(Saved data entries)
*** Begin section ***

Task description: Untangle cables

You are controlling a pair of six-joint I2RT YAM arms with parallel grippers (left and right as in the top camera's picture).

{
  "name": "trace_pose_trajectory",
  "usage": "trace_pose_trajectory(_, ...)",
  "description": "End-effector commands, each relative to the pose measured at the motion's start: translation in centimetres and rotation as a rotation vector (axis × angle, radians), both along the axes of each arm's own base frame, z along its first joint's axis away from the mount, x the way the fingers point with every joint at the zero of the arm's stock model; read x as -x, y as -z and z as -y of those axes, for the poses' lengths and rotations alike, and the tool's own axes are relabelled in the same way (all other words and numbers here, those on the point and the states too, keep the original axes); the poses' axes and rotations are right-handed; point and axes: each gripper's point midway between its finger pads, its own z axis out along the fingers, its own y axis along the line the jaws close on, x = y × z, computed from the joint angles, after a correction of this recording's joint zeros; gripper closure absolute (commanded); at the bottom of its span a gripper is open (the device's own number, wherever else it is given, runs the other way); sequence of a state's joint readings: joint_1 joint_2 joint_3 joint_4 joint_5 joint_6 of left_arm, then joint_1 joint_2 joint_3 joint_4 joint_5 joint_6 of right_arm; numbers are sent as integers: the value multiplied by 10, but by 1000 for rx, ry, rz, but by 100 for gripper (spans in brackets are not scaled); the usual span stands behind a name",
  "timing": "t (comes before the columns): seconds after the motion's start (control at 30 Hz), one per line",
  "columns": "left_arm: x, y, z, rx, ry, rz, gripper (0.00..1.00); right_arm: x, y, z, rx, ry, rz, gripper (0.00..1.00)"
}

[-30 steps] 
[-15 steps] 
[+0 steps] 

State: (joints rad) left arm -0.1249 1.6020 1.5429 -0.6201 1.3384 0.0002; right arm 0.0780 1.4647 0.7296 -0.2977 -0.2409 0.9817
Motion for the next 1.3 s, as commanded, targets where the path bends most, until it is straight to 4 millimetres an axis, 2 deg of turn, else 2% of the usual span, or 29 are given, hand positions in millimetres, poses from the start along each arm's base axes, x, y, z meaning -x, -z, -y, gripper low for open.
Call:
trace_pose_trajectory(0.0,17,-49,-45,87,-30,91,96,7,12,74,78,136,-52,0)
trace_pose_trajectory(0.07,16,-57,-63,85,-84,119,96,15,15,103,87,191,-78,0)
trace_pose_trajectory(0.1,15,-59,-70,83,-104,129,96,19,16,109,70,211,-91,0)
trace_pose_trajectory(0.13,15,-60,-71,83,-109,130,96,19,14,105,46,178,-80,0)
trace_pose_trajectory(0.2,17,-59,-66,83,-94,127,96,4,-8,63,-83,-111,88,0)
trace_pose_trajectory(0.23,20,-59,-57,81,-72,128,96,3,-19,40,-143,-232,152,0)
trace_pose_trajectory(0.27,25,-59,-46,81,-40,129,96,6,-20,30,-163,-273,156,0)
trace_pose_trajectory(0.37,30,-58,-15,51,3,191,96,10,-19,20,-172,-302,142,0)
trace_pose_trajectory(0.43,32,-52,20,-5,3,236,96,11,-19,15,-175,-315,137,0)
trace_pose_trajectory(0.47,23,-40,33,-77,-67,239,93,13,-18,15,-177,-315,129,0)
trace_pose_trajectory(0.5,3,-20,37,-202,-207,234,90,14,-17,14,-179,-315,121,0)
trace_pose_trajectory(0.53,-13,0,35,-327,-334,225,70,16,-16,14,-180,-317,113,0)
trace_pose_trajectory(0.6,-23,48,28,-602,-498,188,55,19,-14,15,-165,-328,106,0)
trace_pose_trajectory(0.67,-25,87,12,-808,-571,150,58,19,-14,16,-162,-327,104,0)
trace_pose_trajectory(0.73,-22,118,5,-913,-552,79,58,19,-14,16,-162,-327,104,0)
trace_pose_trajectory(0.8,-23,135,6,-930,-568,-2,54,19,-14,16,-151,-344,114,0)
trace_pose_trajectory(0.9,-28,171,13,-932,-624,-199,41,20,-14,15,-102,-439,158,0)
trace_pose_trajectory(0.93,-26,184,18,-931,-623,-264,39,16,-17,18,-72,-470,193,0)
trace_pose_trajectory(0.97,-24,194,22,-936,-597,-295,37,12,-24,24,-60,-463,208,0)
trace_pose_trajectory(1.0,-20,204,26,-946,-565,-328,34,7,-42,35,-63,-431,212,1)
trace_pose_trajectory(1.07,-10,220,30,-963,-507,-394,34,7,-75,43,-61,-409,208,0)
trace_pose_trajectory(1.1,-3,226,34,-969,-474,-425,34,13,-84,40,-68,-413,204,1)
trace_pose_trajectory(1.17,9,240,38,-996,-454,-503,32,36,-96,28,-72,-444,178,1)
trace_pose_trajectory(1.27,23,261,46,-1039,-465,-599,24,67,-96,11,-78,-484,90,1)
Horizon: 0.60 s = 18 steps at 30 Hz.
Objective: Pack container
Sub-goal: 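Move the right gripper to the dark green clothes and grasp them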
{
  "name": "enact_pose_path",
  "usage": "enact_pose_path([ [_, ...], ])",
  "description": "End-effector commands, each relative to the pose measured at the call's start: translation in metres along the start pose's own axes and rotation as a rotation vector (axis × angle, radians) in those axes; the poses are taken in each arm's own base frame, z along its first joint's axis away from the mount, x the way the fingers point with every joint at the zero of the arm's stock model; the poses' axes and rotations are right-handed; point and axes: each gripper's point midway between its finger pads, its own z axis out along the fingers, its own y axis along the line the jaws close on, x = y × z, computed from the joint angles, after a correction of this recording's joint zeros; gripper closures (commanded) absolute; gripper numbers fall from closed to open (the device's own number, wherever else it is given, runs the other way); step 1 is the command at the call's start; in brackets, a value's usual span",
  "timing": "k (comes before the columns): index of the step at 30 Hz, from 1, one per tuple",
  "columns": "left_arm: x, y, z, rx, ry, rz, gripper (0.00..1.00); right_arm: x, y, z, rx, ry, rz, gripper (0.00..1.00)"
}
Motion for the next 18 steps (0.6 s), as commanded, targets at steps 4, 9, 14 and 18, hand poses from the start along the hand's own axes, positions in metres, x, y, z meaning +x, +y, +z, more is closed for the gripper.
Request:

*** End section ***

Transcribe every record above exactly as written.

Answer space ->
Task description: Untangle cables

You are controlling a pair of six-joint I2RT YAM arms with parallel grippers (left and right as in the top camera's picture).

{
  "name": "trace_pose_trajectory",
  "usage": "trace_pose_trajectory(_, ...)",
  "description": "End-effector commands, each relative to the pose measured at the motion's start: translation in centimetres and rotation as a rotation vector (axis × angle, radians), both along the axes of each arm's own base frame, z along its first joint's axis away from the mount, x the way the fingers point with every joint at the zero of the arm's stock model; read x as -x, y as -z and z as -y of those axes, for the poses' lengths and rotations alike, and the tool's own axes are relabelled in the same way (all other words and numbers here, those on the point and the states too, keep the original axes); the poses' axes and rotations are right-handed; point and axes: each gripper's point midway between its finger pads, its own z axis out along the fingers, its own y axis along the line the jaws close on, x = y × z, computed from the joint angles, after a correction of this recording's joint zeros; gripper closure absolute (commanded); at the bottom of its span a gripper is open (the device's own number, wherever else it is given, runs the other way); sequence of a state's joint readings: joint_1 joint_2 joint_3 joint_4 joint_5 joint_6 of left_arm, then joint_1 joint_2 joint_3 joint_4 joint_5 joint_6 of right_arm; numbers are sent as integers: the value multiplied by 10, but by 1000 for rx, ry, rz, but by 100 for gripper (spans in brackets are not scaled); the usual span stands behind a name",
  "timing": "t (comes before the columns): seconds after the motion's start (control at 30 Hz), one per line",
  "columns": "left_arm: x, y, z, rx, ry, rz, gripper (0.00..1.00); right_arm: x, y, z, rx, ry, rz, gripper (0.00..1.00)"
}

[-30 steps] 
[-15 steps] 
[+0 steps] 

State: (joints rad) left arm -0.1249 1.6020 1.5429 -0.6201 1.3384 0.0002; right arm 0.0780 1.4647 0.7296 -0.2977 -0.2409 0.9817
Motion for the next 1.3 s, as commanded, targets where the path bends most, until it is straight to 4 millimetres an axis, 2 deg of turn, else 2% of the usual span, or 29 are given, hand positions in millimetres, poses from the start along each arm's base axes, x, y, z meaning -x, -z, -y, gripper low for open.
Call:
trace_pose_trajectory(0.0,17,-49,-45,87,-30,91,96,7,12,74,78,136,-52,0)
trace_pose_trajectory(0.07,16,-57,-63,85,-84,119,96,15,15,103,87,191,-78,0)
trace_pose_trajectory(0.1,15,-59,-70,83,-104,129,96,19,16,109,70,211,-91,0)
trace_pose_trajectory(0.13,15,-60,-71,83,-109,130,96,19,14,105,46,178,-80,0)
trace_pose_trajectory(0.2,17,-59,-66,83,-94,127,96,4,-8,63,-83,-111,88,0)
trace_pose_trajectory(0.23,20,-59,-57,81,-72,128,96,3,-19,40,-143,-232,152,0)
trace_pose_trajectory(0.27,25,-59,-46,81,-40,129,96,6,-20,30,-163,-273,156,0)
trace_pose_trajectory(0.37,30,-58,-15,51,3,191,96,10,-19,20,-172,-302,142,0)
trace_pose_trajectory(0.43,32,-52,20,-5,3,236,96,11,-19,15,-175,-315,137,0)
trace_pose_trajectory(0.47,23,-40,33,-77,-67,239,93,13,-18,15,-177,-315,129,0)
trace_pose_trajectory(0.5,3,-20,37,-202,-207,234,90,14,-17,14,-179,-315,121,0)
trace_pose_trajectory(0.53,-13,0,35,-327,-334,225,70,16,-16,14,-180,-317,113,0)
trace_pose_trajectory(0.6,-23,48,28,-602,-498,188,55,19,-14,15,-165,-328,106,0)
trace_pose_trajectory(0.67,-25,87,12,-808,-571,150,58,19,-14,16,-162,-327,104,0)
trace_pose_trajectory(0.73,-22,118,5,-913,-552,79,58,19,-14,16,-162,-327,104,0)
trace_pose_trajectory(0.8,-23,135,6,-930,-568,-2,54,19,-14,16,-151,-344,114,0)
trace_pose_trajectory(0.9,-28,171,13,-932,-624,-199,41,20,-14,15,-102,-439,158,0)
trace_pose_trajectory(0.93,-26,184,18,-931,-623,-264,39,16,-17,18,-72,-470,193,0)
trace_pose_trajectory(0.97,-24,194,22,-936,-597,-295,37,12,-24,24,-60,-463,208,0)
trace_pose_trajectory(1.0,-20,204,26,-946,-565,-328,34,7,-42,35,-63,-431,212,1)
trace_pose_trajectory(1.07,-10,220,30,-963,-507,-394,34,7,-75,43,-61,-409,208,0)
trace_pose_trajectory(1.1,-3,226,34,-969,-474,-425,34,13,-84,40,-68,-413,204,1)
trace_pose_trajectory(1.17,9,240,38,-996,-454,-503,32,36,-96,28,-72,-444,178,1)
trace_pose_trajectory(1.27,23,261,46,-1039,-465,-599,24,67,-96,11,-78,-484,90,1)
Horizon: 0.60 s = 18 steps at 30 Hz.
Objective: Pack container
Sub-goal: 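Move the right gripper to the dark green clothes and grasp them
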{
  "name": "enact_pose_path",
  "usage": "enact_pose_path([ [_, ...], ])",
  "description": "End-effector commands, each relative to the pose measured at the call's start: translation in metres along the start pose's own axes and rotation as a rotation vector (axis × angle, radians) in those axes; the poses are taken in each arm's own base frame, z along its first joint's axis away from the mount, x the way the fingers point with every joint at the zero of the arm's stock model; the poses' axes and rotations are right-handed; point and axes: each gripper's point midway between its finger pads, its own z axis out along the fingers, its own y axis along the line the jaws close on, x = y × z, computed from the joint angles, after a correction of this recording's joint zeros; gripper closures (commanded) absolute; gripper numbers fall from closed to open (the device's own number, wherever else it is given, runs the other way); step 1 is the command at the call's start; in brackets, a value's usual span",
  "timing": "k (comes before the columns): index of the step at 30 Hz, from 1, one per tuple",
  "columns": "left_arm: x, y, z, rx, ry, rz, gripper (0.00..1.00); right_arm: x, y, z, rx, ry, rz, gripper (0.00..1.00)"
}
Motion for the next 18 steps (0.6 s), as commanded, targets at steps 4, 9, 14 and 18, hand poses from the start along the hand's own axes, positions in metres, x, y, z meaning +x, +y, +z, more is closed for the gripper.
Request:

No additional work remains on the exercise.